Abstract

Computationally expensive optimization problems are often solved using surrogates and a common variant is the radial basis functions (RBF) model. It aggregates several basis functions which all depend on a hyperparameter affecting their individual outputs and consequentially the overall surrogate prediction. However, the optimal value of the hyperparameter is typically unknown and should therefore be calibrated. This raises the question how does the hyperparameter affect the overall optimization search effectiveness (and not just the stand-alone surrogate accuracy) and to what extent is such a calibration beneficial, which is an important consideration both for end-users and algorithm researchers alike. To rigorously address this issue this paper presents an analysis based on an extensive set of numerical experiments with an RBF surrogate-assisted evolutionary algorithm. It follows that the hyperparameter strongly affected performance and that the extent of its impact varied depending on the basis function, objective function modality, and problem dimension. Overall, calibration of the hyperparameter was typically highly beneficial to the search performance while dynamically optimizing the hyperparameter during the search yielded additional performance gains.

1. Introduction

Industrial optimization problems often involve functions whose evaluation is computationally expensive, for example, in engineering design optimization candidate products could be evaluated by a computer simulation (instead of real-world experiments) to improve the design process efficiency. This simulation-driven setup introduces several optimization challenges: (i) the simulation acts as a “black-box function”, namely, it assigns an output value to each input vector (candidate product) through involved numerical procedures or proprietary codes but there is no analytic expression for this functional relation thereby necessitating derivative-free optimization methods, (ii) each simulation run is typically computationally intensive so only a small number of vectors can be evaluated, and (iii) such “black-box functions” often have complicated features (such as multimodality) which exacerbate the search difficulty.
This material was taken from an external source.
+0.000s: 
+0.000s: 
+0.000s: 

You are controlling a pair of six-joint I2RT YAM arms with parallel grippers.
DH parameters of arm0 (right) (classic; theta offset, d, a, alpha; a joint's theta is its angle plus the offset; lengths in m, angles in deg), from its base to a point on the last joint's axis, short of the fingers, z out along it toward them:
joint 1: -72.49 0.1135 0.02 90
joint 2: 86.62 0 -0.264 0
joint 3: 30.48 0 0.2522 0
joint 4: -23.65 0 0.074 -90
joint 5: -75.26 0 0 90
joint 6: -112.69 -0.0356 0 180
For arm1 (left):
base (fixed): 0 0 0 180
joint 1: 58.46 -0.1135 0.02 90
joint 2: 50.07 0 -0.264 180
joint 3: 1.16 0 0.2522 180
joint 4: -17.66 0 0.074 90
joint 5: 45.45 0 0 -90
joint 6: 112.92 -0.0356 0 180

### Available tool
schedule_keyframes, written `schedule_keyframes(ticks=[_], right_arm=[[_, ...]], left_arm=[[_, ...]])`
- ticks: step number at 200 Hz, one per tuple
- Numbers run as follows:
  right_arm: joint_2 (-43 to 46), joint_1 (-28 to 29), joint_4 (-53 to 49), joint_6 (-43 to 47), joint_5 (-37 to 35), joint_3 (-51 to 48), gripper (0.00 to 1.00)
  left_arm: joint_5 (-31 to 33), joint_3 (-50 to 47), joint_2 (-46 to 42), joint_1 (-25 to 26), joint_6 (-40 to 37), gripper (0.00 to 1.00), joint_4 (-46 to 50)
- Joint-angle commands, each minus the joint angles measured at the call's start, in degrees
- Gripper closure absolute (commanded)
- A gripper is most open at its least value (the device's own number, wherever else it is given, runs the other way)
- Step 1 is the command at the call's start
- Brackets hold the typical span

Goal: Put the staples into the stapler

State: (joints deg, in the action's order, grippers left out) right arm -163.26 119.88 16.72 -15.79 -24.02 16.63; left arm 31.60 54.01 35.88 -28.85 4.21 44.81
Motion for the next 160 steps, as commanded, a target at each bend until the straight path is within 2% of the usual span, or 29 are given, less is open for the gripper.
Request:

A framework which has shown to be effective in such problems combines an evolutionary algorithm (EA) with a surrogate model (also termed in the literature as a “metamodel”) yielding the surrogate-assisted EA (SAEA). The evolutionary algorithm is a heuristic search algorithm which seeks an optimum by using operators inspired by the process of evolution and applies them to a population of candidate solutions, while the surrogate model approximates the true expensive black-box function and provides estimated function values at a much lower computational cost when compared to the true expensive function. A common surrogate variant is the radial basis functions (RBFs) model which uses a set of functions whose values are linearly aggregated. RBFs rely on a hyperparameter (HP) which affects their individual outputs and consequentially the surrogate prediction and the overall SAEA performance. The optimal HP value is typically unknown, and therefore it needs to be calibrated, which raises the following question: how significant is the impact of the HP on the search and does the numerical effort spent on such calibration yield significant performance gains?. The impact of the HP has been examined in the literature with respect to the stand-alone surrogate prediction accuracy but hardly so in the context of the overall surrogate-assisted search, which is a significantly more involved relation [1]. To address these open questions this study presents an extensive set of numerical experiments and analysis which examine how the HP affects the overall SAEA performance both when a fixed HP is selected a-priori and when it is dynamically calibrated during the search. Based on the large volume of results, the analysis clarifies in which instance does the HP strongly affect the SAEA performance. The remainder of this paper is organized as follows: Section 2 surveys the relevant literature, Section 3 explains the methods used, Section 4 presents the numerical experiments and their analysis, and lastly Section 5 concludes the paper.

2. Literature Survey

SAEAs have shown their effectiveness across a variety of problems ranging from drug formulation to aircraft design [2, 3]. The success of such algorithms stems from the combination of the EA, which is both derivative-free and capable of handling functions with complicated features, with the surrogate which provides approximate function values efficiently. In this setup the EA searches for an optimum of the surrogate while the latter is updated during the search. A basic SAEA is presented in Algorithm 1.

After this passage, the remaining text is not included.